Pathologie (pathology), griech. Pathologia „Lehre vom Leiden“; Zweig der Medizin, der sich mit abnormen und krankhaften Vorgängen und Zuständen im Körper beschäftigt (Krankheitslehre). Sie ist engverwandt mit der Anatomie, der Pathophysiologie und der Zytologie. Der Pathologe hilft klinisch tätigen Ärzten die Entscheidung für die richtige Therapie zu treffen. Damit bewegt er sich an der wichtigen Schnittstelle zwischen Diagnose und Therapie und sollte nicht mit dem „Leichenaufschneider“ (Forensiker) verwechselt werden.

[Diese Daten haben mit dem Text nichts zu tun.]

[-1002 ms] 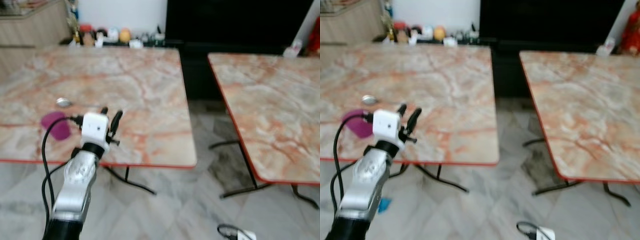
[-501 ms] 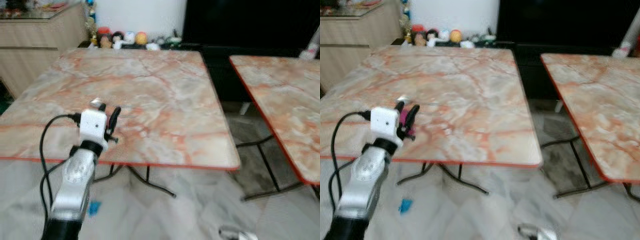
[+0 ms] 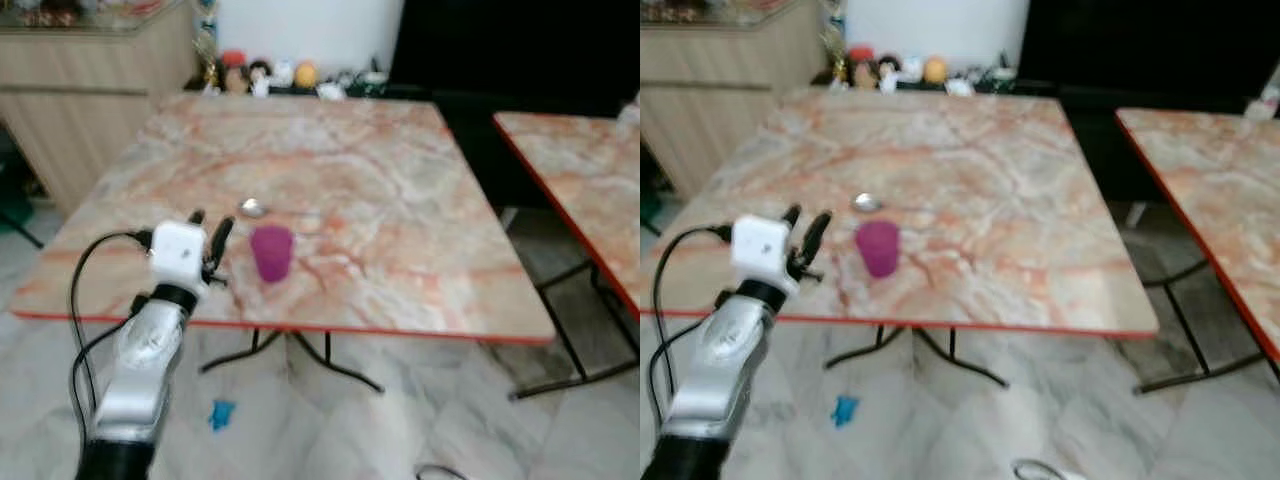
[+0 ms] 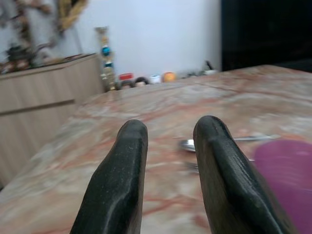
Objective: Setting the table
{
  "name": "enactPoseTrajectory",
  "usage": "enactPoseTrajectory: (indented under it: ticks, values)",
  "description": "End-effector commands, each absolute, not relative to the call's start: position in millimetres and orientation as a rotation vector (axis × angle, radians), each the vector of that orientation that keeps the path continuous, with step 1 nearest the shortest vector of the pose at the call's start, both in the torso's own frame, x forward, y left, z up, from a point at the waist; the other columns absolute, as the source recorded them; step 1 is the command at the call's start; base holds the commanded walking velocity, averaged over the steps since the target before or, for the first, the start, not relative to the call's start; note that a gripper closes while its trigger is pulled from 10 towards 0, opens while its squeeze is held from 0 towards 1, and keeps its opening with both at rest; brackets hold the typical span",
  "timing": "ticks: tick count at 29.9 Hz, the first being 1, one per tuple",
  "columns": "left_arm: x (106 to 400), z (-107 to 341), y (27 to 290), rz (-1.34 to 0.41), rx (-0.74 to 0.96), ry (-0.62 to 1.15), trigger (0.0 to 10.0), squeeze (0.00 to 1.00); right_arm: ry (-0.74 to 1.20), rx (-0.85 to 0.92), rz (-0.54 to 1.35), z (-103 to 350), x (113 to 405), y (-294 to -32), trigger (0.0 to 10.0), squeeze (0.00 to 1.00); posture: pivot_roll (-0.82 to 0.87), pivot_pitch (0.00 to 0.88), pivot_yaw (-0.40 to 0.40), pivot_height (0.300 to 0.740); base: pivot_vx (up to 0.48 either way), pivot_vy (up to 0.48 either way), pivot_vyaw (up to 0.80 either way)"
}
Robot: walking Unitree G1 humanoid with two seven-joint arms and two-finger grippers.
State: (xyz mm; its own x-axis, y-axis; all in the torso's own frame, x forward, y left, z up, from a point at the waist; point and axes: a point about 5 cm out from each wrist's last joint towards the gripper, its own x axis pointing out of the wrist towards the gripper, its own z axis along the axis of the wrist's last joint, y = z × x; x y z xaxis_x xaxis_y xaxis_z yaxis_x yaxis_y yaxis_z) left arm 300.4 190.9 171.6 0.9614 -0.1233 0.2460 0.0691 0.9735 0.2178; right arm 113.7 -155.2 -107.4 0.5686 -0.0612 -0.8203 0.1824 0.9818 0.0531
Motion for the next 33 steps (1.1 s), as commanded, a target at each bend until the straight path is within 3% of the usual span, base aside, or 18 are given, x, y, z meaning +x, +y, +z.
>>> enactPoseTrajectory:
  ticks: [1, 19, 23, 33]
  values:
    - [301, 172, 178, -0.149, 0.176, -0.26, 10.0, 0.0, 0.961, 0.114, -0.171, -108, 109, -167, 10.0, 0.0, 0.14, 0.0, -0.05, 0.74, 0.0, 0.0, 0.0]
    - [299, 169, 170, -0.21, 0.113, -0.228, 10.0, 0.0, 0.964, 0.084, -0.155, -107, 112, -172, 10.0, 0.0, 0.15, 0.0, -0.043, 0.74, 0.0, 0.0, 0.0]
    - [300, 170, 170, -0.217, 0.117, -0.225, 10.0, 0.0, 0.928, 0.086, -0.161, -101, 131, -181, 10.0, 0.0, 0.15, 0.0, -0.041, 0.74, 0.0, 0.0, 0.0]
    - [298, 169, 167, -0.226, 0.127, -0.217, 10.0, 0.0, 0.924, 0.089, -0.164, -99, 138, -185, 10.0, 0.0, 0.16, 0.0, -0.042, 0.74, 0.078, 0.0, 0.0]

Bewegungsreize fördern nach der Geburt die normale morphologische und funktionelle Entwicklung. Andererseits kann jedoch die Belastung im Sport durch Überlastung, Fehlbewegungen (z.B. durch mangelhafte Sportgeräte) bis zu Unfällen zu Schädigungen führen. In den meisten Sportarten liegt dabei der Schwerpunkt auf der Pathologie des Bewegungsapparates.

Exkurs: Nicht immer ist einfach zwischen Physiologie und Pathologie zu unterscheiden. So steht der Sportmediziner manchmal vor der Aufgabe, eine physiologische linksventrikuläre Hypertrophie von einer pathologischen veränderten Struktur des Herzmuskels (hypertrophe Kardiomyopathie) bei Sportlern zu unterscheiden. Denn die kardiale Anpassung an Belastung und Training bei Sportlern (Sportlerherz) verursacht elektrophysiologische und geometrische Veränderungen, die leichte Phänotypen einer pathologischen Kardiomyopathie nachahmen können (Augustine & Howard, 2018). Zur Diagnose sind umfangreiche Kenntnisse über Werdegang und sportliche Belastung des Athleten erforderlich. Fehlen diese, so tendiert das Pendel beim Hausarzt in Richtung Pathologie, beim Sportarzt zur gesunden Trainingsanpassung.